Joe Root
Root went to his 12th century to thrust England away from danger. Getty Images

Joe Root marked his debut as England captain with his 12th century as South Africa were made to toil on day one of the first Test at Lord's. The Yorkshire batsman finished the day unbeaten on 184 as the hosts smashed 357 for 5.

Vernon Philander had reduced them to 76 for 4 with three wickets but the Proteas enjoyed little joy thereafter with successive century partnerships putting England in charge. Root put on 114 with Ben Stokes [56] and an unbroken 162 with Moeen Ali [60 not out].

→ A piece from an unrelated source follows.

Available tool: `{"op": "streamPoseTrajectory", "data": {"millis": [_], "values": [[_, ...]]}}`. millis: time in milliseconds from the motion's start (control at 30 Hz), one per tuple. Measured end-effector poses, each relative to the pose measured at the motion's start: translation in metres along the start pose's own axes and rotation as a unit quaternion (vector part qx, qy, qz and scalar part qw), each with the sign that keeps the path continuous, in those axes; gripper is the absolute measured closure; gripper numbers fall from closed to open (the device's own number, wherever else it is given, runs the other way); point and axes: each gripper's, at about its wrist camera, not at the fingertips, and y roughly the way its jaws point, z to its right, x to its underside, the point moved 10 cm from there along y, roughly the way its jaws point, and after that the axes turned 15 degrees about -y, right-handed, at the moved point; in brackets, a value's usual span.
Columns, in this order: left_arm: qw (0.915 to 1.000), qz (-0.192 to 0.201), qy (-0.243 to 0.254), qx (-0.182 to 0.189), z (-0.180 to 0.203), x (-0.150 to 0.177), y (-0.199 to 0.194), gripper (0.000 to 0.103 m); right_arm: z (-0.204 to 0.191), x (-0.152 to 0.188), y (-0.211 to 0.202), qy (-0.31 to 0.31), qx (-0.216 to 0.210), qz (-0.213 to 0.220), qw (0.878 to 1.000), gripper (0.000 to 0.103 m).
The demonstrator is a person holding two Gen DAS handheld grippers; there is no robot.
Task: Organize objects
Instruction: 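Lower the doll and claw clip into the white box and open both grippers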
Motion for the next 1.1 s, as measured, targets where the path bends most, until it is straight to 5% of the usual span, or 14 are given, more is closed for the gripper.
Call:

And the headlines very much belonged to Root – who was dropped on eight by JP Duminy and then escaped being stumped on 149 off a no-ball – who quelled any fears his leadership of the team would hinder his batting prowess as he struck a fine century with aplomb. An injury-hit South Africa, led by Dean Elgar in the absence of Faf du Plessis, will be frustrated at how they let England off the hook having left them teetering in the first session.

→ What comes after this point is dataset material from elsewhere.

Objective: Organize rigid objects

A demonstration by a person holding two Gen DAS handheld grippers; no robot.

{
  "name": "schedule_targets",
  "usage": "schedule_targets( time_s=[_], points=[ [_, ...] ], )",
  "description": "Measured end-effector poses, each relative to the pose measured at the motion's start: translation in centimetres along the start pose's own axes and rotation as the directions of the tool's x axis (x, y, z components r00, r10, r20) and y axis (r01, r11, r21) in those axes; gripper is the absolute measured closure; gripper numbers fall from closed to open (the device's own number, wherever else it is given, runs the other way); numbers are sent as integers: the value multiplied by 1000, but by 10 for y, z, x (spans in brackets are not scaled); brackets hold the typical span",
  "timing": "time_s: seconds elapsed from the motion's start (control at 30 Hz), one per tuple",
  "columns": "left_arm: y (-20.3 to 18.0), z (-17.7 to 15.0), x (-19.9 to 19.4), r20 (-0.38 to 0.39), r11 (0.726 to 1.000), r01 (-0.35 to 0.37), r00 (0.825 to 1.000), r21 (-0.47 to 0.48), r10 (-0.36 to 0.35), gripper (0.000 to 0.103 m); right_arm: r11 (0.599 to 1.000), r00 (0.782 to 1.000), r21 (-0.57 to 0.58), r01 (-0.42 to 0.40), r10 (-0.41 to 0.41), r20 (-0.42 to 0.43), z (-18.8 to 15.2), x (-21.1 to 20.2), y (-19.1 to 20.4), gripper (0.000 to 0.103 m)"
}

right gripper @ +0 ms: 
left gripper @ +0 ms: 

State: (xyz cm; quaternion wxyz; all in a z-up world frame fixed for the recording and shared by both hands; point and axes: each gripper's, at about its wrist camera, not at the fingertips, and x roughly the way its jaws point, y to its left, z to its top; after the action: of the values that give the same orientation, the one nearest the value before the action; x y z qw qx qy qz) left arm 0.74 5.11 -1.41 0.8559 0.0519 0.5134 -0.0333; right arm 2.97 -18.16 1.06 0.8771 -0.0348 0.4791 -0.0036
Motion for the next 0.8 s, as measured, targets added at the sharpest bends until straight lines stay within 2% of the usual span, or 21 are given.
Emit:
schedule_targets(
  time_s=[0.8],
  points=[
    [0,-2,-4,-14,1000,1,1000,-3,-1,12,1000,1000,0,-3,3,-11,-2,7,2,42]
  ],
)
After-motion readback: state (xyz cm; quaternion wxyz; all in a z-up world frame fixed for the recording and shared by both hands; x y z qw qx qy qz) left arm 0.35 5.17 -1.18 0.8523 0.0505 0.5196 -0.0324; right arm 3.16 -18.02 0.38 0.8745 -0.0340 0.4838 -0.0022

Openers Alastair Cook and Keaton Jennings were both dismissed inside the first six overs by the accurate Philander, whose medium pace was causing England plenty of problems on a green surface. The recalled Gary Ballance soon followed, making just 20 after unsuccessfully reviewing an lbw decision off Morne Morkel.

Root escaped joining the trio as Kagiso Rabada was denied his first wicket and the miss eventually proved costly. He and Stokes combined stubborn defence with rare bouts of attack to keep England competitive come lunch, before they launched into South Africa's one-dimensional attack.

Stokes – who had earlier escaped being bowled off a no-ball – needlessly top-edged to Quentin de Kock after going to his half century but Root became the sixth England captain to go to three figures in their first game as skipper. He followed the likes of Cook, Kevin Pietersen and Andrew Strauss in reaching the landmark – but he wasn't done there.

The 26-year-old continued on the offensive alongside Moeen Ali (61) and built a second successive century stand to push England beyond 300 and into a position of complete command. For South Africa the emotions were completely contrasting having let England wriggle away from an early meltdown, much down to their own shortcomings.